Of the entries below, return only those lines from the line with "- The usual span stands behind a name" to the line with "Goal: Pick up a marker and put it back", exactly, both included.
§
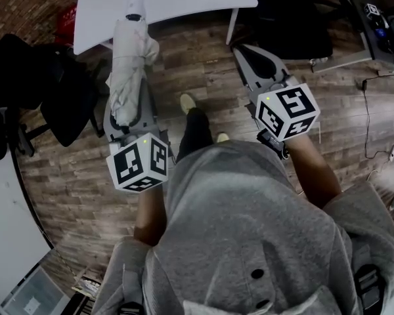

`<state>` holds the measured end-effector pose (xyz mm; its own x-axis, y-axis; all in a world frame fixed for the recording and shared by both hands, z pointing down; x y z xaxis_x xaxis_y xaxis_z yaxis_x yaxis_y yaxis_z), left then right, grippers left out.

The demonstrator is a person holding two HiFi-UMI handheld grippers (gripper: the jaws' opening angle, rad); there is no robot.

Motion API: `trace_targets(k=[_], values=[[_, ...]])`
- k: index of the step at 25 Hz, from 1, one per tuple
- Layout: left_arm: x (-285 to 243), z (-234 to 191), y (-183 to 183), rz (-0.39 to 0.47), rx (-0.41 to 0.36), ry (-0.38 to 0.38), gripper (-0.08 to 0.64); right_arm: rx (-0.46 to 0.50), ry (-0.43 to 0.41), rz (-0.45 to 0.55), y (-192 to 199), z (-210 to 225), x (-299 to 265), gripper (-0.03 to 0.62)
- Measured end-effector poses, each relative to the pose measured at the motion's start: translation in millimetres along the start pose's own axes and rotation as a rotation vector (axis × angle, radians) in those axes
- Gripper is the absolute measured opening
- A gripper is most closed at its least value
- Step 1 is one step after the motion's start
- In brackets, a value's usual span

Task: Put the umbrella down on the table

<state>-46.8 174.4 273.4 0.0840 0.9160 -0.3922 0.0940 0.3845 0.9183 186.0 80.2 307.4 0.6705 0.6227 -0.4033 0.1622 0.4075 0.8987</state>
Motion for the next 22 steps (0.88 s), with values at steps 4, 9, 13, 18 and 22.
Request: trace_targets(k=[4,9,13,18,22], values=[[-27,-4,-11,-0.006,-0.001,0.012,0.236,-0.002,0.005,-0.012,-10,11,-21,0.034],[-57,-9,-24,-0.024,-0.007,0.03,0.236,-0.016,0.018,-0.021,-24,23,-46,0.034],[-79,-16,-33,-0.037,-0.01,0.041,0.236,-0.025,0.024,-0.032,-34,30,-67,0.034],[-103,-33,-42,-0.05,-0.007,0.042,0.236,-0.029,0.023,-0.039,-47,30,-97,0.035],[-120,-49,-53,-0.052,-0.001,0.041,0.236,-0.032,0.023,-0.042,-59,28,-118,0.034]])
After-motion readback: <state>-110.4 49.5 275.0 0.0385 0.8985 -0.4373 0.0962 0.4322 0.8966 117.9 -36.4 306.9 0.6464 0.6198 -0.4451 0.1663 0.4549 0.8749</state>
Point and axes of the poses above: the fingertips, and each gripper's own axes: x backward along the fingers, z to its right, y out of its underside, the point moved 4 cm from there along x, backward along the fingers, and after that the axes turned 9 degrees about -z, right-handed, at the moved point
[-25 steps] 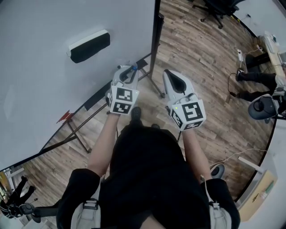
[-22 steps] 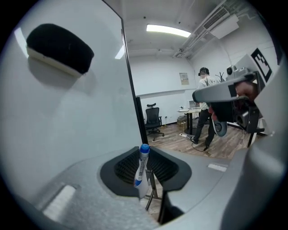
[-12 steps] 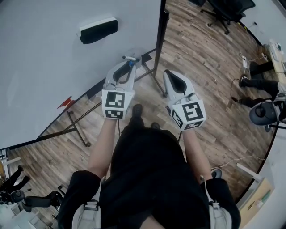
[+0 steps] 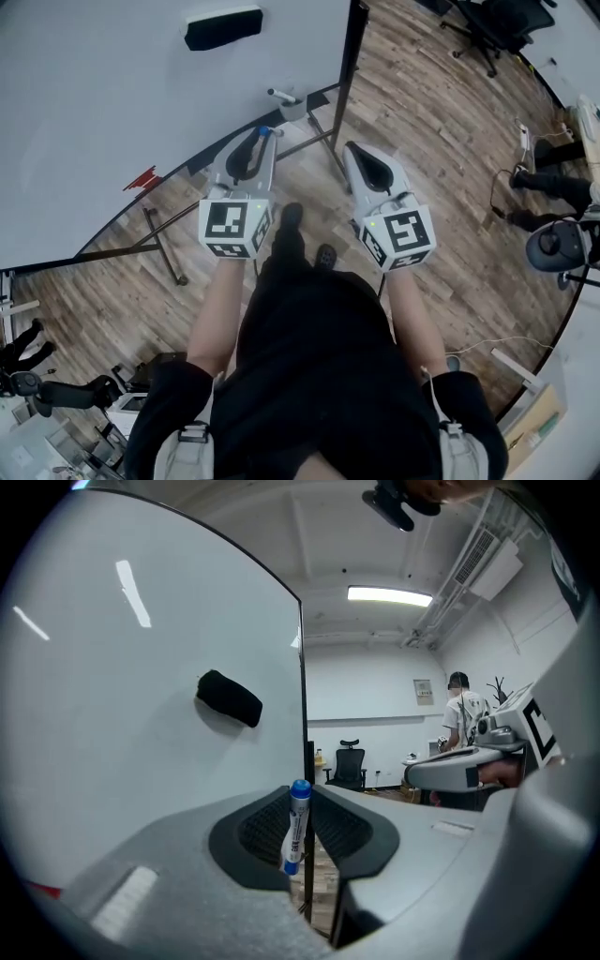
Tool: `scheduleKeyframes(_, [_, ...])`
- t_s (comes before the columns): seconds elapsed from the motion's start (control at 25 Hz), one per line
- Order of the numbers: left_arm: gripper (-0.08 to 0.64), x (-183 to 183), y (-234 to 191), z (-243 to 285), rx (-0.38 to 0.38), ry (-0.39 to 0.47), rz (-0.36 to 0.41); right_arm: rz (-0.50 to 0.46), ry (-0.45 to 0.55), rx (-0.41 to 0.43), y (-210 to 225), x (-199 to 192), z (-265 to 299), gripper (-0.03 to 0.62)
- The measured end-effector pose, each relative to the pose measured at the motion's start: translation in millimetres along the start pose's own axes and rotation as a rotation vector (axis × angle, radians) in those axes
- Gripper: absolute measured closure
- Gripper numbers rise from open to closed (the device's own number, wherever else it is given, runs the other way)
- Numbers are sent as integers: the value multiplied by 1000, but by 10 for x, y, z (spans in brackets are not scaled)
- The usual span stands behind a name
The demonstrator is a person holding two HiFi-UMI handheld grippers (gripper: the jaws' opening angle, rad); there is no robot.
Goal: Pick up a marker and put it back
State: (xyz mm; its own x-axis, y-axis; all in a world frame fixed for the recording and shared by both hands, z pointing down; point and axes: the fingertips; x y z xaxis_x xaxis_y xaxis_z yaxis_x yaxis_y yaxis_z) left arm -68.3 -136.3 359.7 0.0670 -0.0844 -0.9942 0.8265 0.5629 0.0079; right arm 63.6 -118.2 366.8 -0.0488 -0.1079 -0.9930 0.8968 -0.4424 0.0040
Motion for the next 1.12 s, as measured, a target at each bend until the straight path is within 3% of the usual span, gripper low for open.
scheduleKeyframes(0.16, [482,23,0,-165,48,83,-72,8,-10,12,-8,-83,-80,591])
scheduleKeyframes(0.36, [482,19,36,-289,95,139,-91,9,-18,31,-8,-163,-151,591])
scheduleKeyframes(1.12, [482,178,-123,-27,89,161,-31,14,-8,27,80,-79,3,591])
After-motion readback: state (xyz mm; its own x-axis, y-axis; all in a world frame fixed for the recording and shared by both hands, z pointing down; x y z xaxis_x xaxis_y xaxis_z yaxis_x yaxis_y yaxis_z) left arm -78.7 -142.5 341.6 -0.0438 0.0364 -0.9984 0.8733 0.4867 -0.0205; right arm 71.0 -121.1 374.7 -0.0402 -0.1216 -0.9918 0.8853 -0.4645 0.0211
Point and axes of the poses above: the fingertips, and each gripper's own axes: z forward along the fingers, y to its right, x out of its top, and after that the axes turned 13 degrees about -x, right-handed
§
TASK OUTPUT
- The usual span stands behind a name
The demonstrator is a person holding two HiFi-UMI handheld grippers (gripper: the jaws' opening angle, rad); there is no robot.
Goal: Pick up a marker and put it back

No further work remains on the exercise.